BEGIN Information

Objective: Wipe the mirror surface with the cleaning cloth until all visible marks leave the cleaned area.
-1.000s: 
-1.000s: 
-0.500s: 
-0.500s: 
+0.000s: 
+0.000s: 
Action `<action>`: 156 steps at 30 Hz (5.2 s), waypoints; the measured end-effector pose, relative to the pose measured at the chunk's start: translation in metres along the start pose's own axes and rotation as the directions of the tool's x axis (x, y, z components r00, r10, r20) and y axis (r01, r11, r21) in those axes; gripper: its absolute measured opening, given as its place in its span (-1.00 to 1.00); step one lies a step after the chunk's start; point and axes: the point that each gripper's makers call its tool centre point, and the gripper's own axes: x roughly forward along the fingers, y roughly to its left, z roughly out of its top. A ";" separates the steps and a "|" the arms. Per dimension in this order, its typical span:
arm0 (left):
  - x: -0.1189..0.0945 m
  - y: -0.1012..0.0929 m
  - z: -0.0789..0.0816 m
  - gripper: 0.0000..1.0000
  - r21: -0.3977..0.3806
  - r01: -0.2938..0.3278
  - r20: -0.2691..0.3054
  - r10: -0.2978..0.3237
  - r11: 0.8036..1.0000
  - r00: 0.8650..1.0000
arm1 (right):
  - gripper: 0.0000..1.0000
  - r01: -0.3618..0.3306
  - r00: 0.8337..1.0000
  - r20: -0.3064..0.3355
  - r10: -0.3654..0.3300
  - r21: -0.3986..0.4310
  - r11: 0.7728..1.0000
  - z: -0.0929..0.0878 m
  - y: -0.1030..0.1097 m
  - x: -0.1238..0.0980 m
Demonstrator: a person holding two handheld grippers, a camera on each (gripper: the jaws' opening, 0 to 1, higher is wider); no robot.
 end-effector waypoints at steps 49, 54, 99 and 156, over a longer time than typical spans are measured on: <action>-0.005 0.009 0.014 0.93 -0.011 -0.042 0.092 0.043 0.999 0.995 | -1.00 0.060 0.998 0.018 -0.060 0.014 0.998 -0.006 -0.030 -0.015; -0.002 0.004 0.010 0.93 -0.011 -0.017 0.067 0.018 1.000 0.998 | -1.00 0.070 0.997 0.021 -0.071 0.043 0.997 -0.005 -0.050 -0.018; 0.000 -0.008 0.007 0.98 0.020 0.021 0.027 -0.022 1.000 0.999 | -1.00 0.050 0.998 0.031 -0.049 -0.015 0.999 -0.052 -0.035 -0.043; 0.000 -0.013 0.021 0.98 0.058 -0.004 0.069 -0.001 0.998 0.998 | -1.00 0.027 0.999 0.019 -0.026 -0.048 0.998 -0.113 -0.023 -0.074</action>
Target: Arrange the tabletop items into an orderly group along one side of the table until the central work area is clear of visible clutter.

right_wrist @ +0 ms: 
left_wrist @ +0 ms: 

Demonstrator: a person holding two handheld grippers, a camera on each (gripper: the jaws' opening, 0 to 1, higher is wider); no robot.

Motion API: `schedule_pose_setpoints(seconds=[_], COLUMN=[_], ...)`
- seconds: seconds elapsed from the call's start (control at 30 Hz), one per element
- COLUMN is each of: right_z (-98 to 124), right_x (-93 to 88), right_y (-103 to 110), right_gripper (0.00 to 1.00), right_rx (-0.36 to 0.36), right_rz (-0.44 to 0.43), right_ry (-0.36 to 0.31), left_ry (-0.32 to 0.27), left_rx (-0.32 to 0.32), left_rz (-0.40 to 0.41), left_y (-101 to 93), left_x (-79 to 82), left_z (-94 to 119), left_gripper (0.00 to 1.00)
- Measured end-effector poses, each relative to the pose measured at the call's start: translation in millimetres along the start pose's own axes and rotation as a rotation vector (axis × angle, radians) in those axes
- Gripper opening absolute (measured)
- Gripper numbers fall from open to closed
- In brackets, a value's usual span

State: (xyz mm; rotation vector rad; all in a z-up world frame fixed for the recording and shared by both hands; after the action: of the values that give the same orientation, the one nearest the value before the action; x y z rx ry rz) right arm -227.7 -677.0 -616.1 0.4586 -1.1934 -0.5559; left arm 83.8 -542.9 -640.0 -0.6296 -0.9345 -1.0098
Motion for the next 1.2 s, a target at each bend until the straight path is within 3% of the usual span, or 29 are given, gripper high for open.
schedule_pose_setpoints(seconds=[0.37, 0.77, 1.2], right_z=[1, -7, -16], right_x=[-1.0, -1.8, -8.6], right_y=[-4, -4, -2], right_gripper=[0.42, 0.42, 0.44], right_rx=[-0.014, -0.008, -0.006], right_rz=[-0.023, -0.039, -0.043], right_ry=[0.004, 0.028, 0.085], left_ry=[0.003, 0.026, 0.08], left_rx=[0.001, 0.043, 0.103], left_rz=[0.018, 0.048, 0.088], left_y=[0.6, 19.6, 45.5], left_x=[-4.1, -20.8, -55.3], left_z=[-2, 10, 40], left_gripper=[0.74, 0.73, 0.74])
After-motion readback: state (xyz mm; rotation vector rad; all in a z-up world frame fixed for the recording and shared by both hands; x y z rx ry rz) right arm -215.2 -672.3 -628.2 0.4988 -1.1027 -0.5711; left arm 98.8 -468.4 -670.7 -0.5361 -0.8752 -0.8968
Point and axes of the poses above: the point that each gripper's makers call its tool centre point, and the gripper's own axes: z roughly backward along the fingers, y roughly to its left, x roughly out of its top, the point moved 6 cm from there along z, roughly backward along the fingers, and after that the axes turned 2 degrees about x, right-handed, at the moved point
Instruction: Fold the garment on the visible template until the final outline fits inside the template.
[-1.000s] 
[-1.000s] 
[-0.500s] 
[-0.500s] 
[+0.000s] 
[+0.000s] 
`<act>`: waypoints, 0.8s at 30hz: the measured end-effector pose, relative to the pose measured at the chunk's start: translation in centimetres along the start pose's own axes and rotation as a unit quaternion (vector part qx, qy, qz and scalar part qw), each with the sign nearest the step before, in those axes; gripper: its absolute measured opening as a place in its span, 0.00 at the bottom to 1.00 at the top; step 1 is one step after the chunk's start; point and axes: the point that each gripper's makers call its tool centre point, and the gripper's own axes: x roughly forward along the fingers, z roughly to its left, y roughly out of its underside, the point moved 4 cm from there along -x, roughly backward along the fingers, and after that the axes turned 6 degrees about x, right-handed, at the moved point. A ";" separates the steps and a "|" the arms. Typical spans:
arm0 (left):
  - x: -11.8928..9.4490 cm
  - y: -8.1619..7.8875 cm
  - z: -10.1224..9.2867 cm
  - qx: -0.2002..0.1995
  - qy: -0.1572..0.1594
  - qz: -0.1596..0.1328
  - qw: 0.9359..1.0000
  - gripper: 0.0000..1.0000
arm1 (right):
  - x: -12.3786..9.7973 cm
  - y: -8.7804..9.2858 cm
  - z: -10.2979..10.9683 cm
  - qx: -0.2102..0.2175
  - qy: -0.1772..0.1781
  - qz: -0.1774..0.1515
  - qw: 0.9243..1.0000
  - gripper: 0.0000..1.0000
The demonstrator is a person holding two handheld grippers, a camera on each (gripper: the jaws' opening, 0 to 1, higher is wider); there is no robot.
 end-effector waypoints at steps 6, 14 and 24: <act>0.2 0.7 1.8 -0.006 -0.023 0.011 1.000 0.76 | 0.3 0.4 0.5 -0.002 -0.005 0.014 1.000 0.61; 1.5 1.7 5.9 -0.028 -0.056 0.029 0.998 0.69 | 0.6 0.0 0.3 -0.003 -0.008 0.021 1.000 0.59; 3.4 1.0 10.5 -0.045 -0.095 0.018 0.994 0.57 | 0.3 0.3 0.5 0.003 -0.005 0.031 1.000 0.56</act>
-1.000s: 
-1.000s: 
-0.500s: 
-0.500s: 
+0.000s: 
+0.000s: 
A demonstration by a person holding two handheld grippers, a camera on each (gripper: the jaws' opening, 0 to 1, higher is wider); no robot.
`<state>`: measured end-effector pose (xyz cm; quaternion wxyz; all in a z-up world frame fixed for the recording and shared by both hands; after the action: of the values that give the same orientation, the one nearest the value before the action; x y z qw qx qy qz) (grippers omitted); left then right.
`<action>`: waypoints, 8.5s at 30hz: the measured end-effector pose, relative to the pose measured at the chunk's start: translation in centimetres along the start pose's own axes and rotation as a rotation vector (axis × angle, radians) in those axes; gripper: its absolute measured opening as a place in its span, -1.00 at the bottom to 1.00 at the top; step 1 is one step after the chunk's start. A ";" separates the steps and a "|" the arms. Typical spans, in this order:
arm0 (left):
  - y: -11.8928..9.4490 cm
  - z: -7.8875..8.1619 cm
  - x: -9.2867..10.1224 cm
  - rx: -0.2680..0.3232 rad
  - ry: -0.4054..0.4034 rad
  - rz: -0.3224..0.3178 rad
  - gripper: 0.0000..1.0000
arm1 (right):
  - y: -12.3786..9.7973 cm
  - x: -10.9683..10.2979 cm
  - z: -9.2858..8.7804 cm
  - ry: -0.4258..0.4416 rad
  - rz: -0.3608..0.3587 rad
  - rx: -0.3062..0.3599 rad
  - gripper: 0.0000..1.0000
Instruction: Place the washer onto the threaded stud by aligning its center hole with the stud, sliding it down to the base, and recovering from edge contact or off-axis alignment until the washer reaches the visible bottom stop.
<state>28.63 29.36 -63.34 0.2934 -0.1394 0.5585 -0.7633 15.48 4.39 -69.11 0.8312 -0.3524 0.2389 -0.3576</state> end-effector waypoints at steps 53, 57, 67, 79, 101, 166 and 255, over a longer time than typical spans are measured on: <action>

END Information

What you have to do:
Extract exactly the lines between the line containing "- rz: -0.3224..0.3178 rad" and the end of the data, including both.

Task result:
  - rz: -0.3224..0.3178 rad
  - gripper: 0.0000..1.0000
arm1 (right):
  - y: -12.3786..9.7973 cm
  - x: -10.9683..10.2979 cm
  - z: -9.2858..8.7804 cm
  - ry: -0.4258..0.4416 rad
  - rz: -0.3608..0.3587 rad
  - rx: -0.3062..0.3599 rad
  - gripper: 0.0000..1.0000
Instruction: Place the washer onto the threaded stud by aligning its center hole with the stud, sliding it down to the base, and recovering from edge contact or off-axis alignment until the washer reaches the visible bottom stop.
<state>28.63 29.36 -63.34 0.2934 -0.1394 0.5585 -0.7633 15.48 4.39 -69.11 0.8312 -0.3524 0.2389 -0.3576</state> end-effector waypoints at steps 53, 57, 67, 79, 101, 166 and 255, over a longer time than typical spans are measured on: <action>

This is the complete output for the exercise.